Die BBC soll vor Trump auf die Knie sinken

Tory-Politiker beschuldigen die BBC jetzt durch die Bank weg „institutioneller Voreingenommenheit“ und wollen sie „von Grund auf umgemodelt“ sehen. Reform-Chef Nigel Farage plant schon die Streichung der Rundfunkgebühren, auf deren Basis die BBC seit jeher operiert. Und nun kommt auch noch Donald Trump mit dem großen Hammer daher. Denn der US-Präsident will die britische Anstalt, wenn sie nicht bis heute Abend vor ihm auf die Knie sinkt, um „mindestens eine Milliarde Dollar“ erleichtern.

So viel Schadenersatz fordert Trump der britischen Öffentlichkeit ab. Wenn die BBC nicht eine vollständige Richtigstellung der Doku veröffentlicht. Schließlich habe die BBC den guten Donald „zutiefst gekränkt“, hat Farage erklärt nach einem Telefongespräch mit Trump am vorigen Freitag. Nun will der Präsident dem Land, „das vorgibt, unser engster Verbündeter zu sein“, zeigen, dass er sich das nicht länger bieten lässt. Für Trump ist die „Tante BBC“ schlicht eine „linke Propaganda-Maschine“, die „korrupte Journalisten“ mittels „hundertprozentig gefälschter Nachrichten“ in Gang halten Tag für Tag.

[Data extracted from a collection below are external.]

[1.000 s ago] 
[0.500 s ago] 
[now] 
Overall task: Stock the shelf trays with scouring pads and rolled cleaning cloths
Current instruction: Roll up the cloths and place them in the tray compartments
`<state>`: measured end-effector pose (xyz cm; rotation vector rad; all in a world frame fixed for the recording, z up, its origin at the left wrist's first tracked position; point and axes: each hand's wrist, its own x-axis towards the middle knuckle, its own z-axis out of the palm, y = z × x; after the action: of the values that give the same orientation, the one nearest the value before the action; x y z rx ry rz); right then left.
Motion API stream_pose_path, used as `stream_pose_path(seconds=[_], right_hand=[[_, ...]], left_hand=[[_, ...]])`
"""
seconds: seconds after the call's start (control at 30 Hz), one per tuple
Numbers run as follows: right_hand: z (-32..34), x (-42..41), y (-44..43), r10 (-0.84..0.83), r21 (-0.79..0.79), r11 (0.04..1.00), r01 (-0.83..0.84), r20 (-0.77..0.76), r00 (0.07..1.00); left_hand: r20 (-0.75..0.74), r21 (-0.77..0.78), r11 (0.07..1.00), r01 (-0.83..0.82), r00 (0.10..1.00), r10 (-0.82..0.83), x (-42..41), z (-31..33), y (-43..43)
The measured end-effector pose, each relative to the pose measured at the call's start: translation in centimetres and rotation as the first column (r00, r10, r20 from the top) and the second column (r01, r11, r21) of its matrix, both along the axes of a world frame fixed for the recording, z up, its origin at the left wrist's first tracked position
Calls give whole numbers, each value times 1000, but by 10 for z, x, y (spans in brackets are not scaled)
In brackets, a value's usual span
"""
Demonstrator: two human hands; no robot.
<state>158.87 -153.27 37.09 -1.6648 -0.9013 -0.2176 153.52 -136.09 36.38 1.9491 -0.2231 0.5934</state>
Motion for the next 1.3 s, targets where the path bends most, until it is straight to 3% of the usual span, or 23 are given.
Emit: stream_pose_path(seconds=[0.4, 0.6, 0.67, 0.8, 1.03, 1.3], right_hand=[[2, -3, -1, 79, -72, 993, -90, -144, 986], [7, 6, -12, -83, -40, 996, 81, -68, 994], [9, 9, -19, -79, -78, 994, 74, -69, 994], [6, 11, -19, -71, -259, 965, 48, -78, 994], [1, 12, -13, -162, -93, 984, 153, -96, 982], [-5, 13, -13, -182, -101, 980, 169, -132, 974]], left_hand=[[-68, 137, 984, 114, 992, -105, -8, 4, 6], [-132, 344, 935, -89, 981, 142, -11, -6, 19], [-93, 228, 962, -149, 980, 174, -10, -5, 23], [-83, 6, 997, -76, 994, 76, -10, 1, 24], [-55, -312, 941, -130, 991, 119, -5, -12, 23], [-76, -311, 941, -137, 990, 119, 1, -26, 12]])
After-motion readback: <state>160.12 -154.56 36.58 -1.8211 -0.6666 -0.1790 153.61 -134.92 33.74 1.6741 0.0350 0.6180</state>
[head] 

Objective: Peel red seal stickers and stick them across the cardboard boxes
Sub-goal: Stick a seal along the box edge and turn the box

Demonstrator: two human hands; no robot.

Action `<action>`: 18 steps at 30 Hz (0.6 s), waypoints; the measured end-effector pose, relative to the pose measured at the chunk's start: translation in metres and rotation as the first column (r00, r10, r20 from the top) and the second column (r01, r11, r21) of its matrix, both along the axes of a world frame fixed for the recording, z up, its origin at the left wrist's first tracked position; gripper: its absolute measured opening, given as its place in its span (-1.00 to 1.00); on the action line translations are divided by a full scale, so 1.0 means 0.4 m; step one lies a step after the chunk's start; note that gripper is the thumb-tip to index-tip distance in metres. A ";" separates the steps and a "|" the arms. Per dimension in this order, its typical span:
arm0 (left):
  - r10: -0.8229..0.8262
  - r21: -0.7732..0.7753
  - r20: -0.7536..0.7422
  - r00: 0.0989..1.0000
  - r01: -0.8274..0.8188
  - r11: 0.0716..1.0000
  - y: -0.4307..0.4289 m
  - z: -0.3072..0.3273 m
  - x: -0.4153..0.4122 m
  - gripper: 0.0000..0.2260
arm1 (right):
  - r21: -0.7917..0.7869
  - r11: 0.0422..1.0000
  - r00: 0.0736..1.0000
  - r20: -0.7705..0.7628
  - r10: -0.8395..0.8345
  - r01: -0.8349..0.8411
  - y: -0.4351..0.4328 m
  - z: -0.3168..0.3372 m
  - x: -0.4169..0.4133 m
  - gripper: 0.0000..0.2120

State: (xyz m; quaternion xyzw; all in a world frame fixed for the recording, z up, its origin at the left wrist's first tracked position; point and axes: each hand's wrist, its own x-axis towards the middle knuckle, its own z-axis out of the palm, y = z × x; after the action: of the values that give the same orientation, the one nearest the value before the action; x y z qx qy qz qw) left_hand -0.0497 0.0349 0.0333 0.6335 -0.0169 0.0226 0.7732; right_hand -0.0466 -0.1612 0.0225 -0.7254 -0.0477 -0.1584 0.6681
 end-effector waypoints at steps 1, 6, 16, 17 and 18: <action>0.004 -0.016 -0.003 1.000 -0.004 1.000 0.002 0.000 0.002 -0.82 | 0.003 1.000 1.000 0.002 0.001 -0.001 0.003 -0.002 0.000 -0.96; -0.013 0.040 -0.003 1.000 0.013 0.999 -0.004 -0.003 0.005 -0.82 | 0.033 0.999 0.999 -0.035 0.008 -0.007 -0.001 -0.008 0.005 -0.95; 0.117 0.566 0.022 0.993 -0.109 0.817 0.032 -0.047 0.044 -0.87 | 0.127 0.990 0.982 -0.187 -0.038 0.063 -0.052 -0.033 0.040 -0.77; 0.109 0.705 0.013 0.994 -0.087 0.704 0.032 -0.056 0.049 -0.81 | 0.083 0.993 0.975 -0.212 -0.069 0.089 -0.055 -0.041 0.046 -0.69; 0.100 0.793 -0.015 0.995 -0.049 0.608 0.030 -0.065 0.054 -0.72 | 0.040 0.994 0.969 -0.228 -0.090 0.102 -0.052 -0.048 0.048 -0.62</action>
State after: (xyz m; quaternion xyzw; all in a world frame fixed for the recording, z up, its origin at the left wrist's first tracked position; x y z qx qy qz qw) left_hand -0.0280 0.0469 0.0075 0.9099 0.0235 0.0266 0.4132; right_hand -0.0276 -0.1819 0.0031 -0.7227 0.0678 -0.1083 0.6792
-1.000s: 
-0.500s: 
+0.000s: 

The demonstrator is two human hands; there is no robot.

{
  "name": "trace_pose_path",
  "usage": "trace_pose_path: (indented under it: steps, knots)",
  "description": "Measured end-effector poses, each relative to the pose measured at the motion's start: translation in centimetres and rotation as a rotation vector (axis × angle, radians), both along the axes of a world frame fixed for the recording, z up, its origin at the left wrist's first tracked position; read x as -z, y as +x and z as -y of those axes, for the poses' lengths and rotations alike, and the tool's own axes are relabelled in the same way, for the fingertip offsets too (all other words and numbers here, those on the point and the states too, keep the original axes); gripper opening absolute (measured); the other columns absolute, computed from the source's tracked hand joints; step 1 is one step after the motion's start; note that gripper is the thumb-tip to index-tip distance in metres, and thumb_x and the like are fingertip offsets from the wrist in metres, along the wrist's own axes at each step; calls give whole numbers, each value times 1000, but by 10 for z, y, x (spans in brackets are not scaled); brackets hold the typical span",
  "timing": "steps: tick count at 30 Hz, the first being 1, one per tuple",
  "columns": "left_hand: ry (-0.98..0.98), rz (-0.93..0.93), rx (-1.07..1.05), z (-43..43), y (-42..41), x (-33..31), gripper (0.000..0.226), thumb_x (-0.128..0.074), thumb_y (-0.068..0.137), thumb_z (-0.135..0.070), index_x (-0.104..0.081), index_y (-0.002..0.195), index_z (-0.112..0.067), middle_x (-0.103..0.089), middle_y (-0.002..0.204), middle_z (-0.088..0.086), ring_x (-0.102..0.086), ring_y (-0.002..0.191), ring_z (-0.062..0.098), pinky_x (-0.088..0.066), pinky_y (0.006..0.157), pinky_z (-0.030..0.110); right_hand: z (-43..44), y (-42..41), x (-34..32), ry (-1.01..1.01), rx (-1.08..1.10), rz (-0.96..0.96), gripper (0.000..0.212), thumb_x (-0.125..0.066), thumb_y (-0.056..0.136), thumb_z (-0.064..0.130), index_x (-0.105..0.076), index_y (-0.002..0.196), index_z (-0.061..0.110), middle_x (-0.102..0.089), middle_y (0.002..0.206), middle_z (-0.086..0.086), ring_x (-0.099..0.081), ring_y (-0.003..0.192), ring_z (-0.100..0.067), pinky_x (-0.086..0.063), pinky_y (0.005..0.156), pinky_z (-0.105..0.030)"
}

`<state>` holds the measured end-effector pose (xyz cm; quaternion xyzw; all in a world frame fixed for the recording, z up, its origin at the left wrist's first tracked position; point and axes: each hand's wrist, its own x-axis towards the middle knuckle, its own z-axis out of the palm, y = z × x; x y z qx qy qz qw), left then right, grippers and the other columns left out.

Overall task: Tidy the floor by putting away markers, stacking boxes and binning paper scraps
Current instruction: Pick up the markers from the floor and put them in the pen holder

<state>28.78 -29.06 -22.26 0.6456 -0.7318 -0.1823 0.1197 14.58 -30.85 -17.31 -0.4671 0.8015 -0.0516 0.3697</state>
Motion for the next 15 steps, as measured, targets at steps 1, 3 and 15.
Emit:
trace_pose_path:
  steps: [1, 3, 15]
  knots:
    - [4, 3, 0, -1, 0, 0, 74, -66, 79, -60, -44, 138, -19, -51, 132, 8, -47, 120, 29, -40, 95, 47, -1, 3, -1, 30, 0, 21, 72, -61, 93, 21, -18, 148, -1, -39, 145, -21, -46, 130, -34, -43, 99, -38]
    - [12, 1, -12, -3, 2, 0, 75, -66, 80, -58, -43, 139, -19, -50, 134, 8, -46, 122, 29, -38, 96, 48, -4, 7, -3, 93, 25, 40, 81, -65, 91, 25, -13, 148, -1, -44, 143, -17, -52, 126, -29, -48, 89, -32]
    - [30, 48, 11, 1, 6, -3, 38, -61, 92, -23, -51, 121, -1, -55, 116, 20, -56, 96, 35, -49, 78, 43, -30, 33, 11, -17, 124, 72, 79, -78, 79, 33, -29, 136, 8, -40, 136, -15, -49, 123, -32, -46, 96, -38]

Rückblick: In einem Programm der BBC-Panorama-Redaktion hatten die Verantwortlichen zwei separate Teile einer von Trump gehaltenen Rede vom 6. Jänner 2021 (Tag des Sturms aufs Kapitol) zusammengekoppelt, um den Eindruck zu erwecken, dass der damalige Wahlverlierer Trump seine Anhänger direkt zu gewalttätigen Handlungen angestachelt hatte. Letzteres hatte Trump ja stets dementiert. Seine Aussagen wurden ohne klare Kennzeichnung zusammengeschnitten.

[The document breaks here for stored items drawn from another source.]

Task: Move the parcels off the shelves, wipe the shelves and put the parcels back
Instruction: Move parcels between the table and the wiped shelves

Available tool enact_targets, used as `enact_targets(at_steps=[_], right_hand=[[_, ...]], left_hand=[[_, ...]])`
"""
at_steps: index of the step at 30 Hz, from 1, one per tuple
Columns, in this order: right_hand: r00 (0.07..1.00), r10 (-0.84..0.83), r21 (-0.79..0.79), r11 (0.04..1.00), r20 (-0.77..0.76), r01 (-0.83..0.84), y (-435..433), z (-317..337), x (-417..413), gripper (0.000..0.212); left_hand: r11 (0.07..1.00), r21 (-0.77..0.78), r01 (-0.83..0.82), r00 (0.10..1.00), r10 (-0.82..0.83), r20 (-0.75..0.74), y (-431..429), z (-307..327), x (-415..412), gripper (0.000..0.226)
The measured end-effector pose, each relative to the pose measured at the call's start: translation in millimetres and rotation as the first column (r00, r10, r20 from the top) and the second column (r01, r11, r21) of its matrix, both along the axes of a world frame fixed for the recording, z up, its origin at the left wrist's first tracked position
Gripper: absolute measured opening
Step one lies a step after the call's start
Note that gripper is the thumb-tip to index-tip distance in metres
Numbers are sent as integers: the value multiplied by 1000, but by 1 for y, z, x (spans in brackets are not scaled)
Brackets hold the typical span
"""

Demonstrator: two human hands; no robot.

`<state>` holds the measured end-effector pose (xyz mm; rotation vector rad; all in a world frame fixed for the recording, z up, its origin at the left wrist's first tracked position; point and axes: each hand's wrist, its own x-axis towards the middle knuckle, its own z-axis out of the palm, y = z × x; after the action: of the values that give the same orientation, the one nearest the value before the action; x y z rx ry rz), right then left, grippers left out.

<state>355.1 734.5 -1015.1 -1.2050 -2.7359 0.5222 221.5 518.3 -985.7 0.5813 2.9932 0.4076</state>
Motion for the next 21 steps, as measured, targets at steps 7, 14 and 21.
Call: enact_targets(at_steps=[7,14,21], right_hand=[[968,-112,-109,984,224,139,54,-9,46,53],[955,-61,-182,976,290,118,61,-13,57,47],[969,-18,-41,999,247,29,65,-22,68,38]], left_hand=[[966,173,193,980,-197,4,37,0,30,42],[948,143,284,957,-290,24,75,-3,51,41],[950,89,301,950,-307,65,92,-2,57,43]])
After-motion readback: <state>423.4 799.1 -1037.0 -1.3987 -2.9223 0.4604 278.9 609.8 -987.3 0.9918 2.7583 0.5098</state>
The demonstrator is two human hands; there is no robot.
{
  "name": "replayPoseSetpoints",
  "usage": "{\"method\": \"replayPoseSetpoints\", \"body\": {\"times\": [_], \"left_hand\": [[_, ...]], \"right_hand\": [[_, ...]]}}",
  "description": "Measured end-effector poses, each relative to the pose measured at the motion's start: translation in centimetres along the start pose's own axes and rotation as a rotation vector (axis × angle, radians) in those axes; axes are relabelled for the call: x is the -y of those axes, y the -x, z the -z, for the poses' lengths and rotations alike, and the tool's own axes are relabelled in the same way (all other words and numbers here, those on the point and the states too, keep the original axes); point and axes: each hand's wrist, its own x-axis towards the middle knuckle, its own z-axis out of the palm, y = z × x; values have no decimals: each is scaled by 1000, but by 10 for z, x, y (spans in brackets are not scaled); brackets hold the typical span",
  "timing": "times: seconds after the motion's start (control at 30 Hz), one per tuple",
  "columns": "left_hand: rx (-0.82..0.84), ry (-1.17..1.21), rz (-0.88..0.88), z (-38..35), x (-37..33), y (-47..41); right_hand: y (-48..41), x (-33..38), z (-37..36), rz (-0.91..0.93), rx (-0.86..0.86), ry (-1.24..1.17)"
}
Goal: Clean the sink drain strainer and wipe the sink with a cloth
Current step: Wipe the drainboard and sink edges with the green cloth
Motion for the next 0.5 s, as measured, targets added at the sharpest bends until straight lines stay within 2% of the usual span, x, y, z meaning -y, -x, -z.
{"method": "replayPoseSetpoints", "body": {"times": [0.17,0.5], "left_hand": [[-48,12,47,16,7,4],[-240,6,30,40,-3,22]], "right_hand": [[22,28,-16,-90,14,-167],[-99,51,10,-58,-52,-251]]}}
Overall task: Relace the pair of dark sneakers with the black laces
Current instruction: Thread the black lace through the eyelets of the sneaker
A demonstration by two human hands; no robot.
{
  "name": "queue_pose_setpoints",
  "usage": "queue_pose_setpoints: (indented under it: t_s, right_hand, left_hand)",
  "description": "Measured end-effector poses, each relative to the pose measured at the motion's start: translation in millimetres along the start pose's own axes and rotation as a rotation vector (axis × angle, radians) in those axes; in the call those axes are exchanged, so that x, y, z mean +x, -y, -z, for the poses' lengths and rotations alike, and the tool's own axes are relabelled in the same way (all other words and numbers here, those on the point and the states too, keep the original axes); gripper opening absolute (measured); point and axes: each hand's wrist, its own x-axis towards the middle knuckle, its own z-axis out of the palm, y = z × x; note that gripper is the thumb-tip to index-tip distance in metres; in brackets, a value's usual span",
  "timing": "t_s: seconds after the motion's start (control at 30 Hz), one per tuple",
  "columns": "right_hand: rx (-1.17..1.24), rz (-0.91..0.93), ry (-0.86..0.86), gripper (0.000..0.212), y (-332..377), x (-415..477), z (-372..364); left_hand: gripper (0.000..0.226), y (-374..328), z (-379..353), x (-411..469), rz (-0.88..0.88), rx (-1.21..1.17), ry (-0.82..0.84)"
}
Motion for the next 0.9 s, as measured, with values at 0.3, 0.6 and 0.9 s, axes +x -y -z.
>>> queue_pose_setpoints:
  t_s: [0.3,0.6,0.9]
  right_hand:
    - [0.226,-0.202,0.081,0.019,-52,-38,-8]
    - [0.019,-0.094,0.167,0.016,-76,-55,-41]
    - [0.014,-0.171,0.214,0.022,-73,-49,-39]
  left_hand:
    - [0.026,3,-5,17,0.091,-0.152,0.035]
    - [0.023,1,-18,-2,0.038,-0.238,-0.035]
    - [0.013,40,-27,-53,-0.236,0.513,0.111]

Und so hätte diese Filmfassung „nie ausgestrahlt werden dürfen“, kommentiert jetzt im Rückblick auch Londons seriöse „Financial Times“ nachdenklich – „selbst wenn Trump den Angriff auf den Kongress wirklich angestiftet haben sollte damals“.

Probleme mit junger Zuseherschaft

Tiefer greifende Probleme, die mit der wachsenden Bedeutung der sozialen Medien und neuen Gewohnheiten des Nachrichten-Konsums zu tun haben, machen der BBC dabei freilich auch zu schaffen. Bei aller Popularität landesweit gefeierter Programme gehen der BBC immer mehr junge Zuschauer und Zuhörer verloren. Hunderttausende von Briten kündigen außerdem jedes Jahr ihre Rundfunkgebühren auf.

„Wenn aber die Rundfunkgebühr erst einmal weg ist, hört Auntie BBC auf, ein öffentliches Gut zu sein und wird zu einer Schachfigur auf dem Markt“, formuliert es besorgt der im progressiven Lager stehende Londoner „Guardian“: „Das wäre das Ende der BBC, wie wir sie kennen!“

BBC entschuldigt sich bei Trump

Am Donnerstagabend wurde schließlich bekannt, dass sich die BBC bei US-Präsident Donald Trump entschuldigt hat. Im Wortlaut heißt es unter der Rubrik „Korrekturen und Klarstellungen“ veröffentlichte Text: „Die BBC möchte sich bei Präsident Trump für dieses Fehlurteil entschuldigen.“ Auf ihrer Website heißt es außerdem, der BBC-Vorsitzende Samir Shah habe „separat einen persönlichen Brief an das Weiße Haus geschickt, in dem er Präsident Trump klarstellt, dass er und die BBC die Bearbeitung der Rede des Präsidenten vom 6. Jänner 2021, die in der Sendung ausgestrahlt wurde, bedauern“. Zudem plane die BBC „keine Wiederholung der Dokumentation Trump: Eine zweite Chance?“ auf irgendeiner anderen BBC-Plattform.